**Task brief:** Which lines of the listing hold the string "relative"? Show each of them.

**Working data:**
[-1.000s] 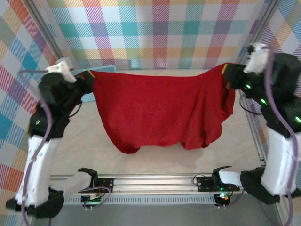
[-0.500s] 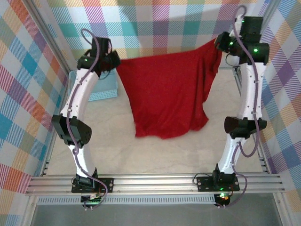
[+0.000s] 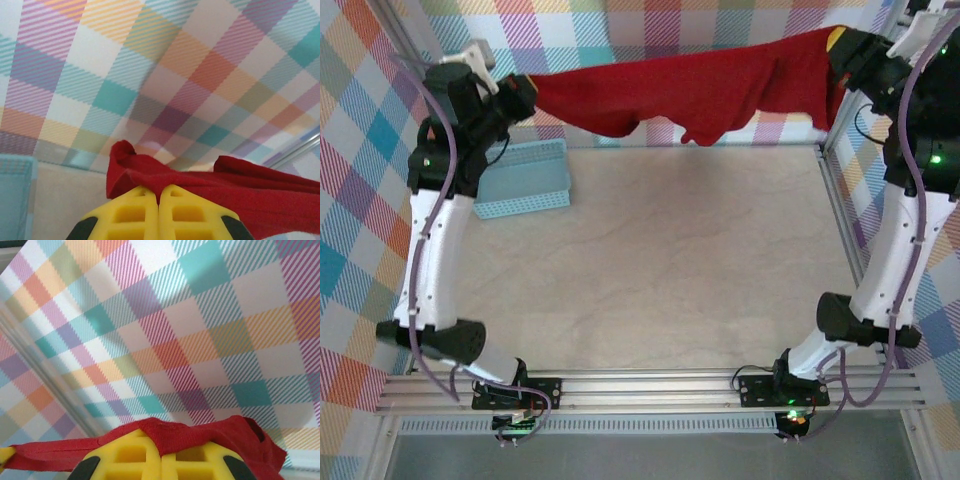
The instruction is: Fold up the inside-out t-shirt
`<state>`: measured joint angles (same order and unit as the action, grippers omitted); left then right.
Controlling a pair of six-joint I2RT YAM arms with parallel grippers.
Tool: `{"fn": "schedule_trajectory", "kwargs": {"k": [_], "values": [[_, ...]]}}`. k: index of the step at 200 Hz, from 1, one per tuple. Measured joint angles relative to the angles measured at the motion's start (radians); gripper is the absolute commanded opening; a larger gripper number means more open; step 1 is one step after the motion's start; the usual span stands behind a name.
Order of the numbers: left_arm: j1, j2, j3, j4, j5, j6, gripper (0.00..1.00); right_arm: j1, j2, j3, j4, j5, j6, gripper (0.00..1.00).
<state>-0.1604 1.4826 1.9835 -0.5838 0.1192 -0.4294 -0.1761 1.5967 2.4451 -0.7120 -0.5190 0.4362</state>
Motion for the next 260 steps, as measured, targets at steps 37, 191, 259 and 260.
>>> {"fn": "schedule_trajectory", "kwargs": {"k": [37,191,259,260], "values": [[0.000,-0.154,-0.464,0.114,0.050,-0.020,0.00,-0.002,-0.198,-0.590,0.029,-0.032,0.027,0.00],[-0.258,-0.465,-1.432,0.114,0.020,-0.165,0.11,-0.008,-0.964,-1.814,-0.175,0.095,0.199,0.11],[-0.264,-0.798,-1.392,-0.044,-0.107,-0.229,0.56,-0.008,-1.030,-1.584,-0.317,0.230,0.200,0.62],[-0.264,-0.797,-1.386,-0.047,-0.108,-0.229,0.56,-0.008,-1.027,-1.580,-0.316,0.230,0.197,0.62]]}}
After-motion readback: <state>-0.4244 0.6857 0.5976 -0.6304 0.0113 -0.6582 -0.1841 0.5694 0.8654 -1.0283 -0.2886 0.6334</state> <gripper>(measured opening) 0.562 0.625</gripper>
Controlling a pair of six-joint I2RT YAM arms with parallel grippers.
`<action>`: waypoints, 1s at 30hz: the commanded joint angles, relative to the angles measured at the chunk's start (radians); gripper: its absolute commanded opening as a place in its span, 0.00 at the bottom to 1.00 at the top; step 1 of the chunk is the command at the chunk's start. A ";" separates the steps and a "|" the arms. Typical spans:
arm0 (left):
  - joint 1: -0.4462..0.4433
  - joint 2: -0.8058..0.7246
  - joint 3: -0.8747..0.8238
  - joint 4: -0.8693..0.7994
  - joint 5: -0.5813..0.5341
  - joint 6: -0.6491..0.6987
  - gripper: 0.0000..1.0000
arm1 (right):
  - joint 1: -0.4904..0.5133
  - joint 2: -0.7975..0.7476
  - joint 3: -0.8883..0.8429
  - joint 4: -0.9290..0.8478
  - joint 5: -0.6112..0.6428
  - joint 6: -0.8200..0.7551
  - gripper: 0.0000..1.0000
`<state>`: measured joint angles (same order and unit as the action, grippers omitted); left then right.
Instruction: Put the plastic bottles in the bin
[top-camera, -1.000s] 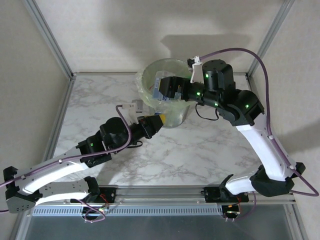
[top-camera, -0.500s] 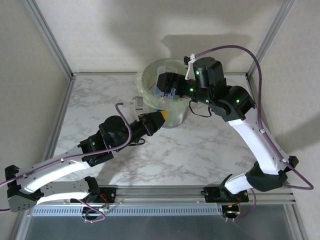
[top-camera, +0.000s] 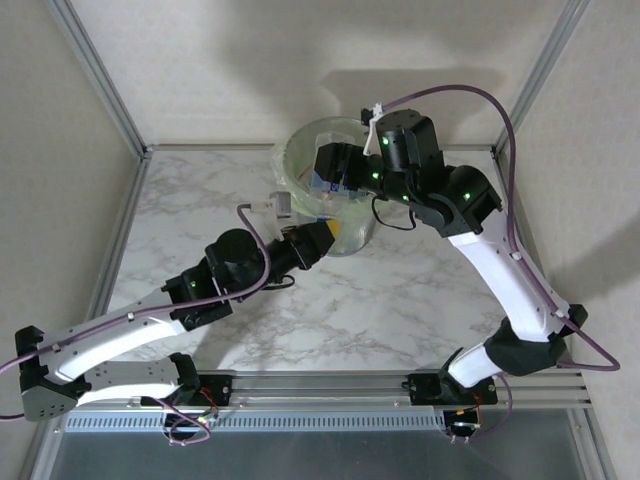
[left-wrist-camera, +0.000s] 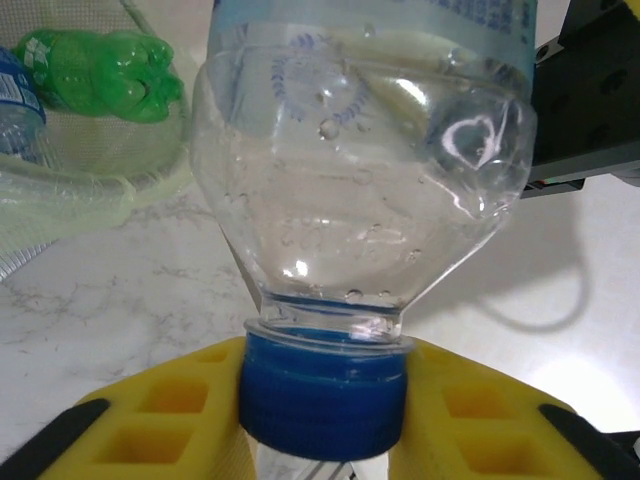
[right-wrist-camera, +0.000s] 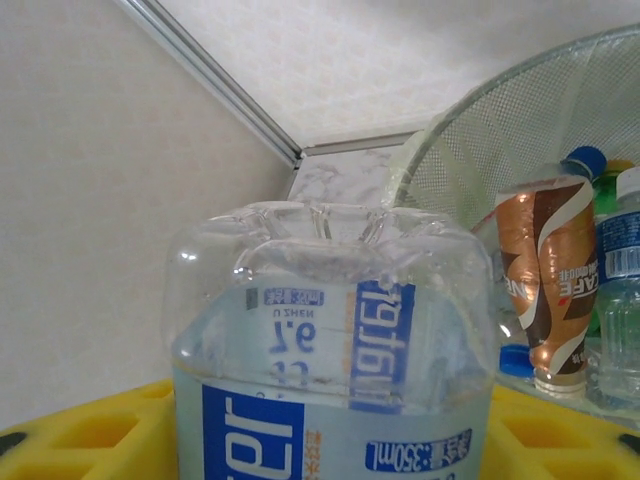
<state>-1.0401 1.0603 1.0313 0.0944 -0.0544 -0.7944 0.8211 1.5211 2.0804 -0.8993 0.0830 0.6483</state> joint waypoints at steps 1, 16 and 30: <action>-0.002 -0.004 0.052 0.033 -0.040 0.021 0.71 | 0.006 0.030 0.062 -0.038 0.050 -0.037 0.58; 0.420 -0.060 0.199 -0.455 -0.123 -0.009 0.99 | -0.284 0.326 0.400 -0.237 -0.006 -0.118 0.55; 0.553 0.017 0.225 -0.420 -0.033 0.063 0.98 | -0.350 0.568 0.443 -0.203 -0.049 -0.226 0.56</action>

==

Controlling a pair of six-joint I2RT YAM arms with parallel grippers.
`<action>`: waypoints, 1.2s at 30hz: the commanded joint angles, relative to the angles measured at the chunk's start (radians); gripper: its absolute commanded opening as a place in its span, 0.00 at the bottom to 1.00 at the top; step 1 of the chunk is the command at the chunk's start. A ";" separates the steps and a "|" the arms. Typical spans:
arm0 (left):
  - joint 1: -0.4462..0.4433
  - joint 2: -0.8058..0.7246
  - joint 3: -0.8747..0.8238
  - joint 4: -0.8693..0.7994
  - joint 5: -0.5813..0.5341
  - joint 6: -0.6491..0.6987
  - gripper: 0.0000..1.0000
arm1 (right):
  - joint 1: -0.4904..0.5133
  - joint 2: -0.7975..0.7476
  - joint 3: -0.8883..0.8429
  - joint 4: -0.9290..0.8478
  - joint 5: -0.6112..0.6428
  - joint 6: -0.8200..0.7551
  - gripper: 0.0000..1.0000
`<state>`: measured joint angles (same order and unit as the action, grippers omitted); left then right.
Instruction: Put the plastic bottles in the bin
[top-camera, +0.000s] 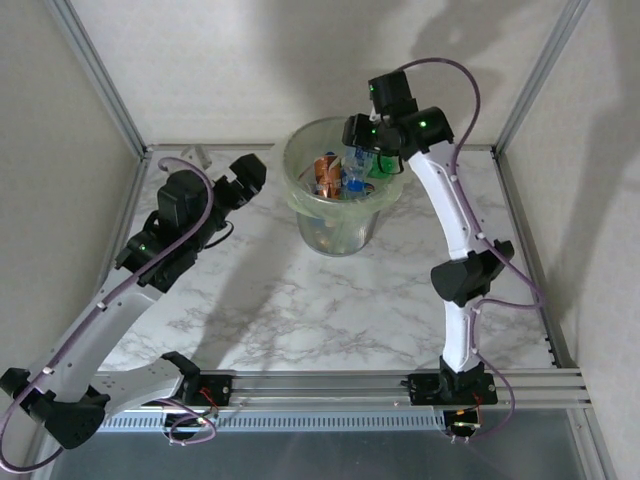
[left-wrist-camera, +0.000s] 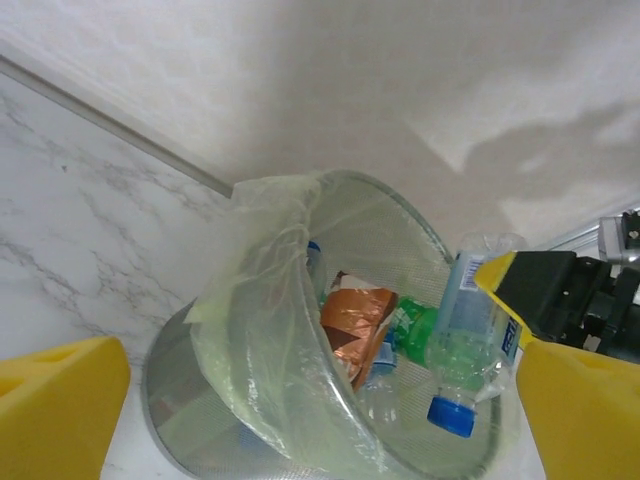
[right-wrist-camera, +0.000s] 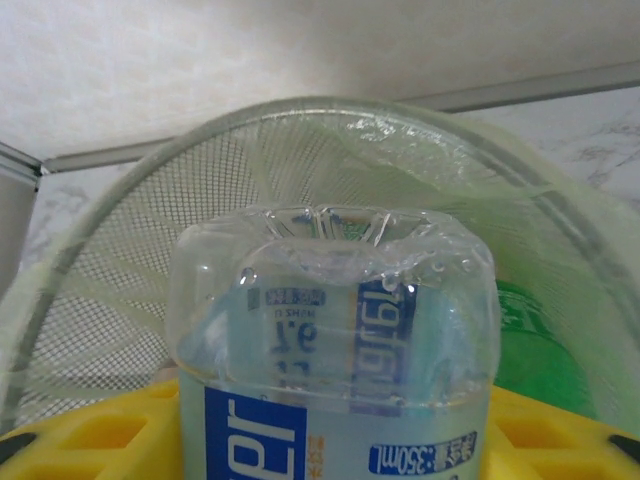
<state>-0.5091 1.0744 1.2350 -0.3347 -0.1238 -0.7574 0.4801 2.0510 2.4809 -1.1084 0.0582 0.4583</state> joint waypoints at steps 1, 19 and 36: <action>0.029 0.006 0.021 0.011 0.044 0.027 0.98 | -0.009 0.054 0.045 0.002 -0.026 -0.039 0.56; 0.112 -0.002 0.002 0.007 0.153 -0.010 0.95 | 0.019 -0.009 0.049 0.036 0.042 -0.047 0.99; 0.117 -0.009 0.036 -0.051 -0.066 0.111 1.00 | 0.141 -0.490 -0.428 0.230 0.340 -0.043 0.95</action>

**Solution:**
Tool: `{"fn": "schedule_trajectory", "kwargs": {"k": [_], "values": [[_, ...]]}}`. k: index of the step at 200 Hz, from 1, one per tuple. Measured joint angles relative to the angles measured at the motion's start (radians); gripper is the absolute commanded opening; a larger gripper number means more open; step 1 is one step after the motion's start; the usual span stands behind a name.
`<action>`: waypoints, 1s at 30hz: the commanded joint angles, relative to the angles measured at the chunk's start (radians); gripper: its absolute commanded opening as a place in its span, 0.00 at the bottom to 1.00 at the top; step 1 of the chunk is the command at the chunk's start. A ";" separates the steps and a "|" the arms. Typical spans:
`<action>`: waypoints, 1.2s at 30hz: the commanded joint angles, relative to the angles measured at the chunk's start (radians); gripper: its absolute commanded opening as a place in its span, 0.00 at the bottom to 1.00 at the top; step 1 of the chunk is the command at the chunk's start. A ";" separates the steps and a "|" the arms. Typical spans:

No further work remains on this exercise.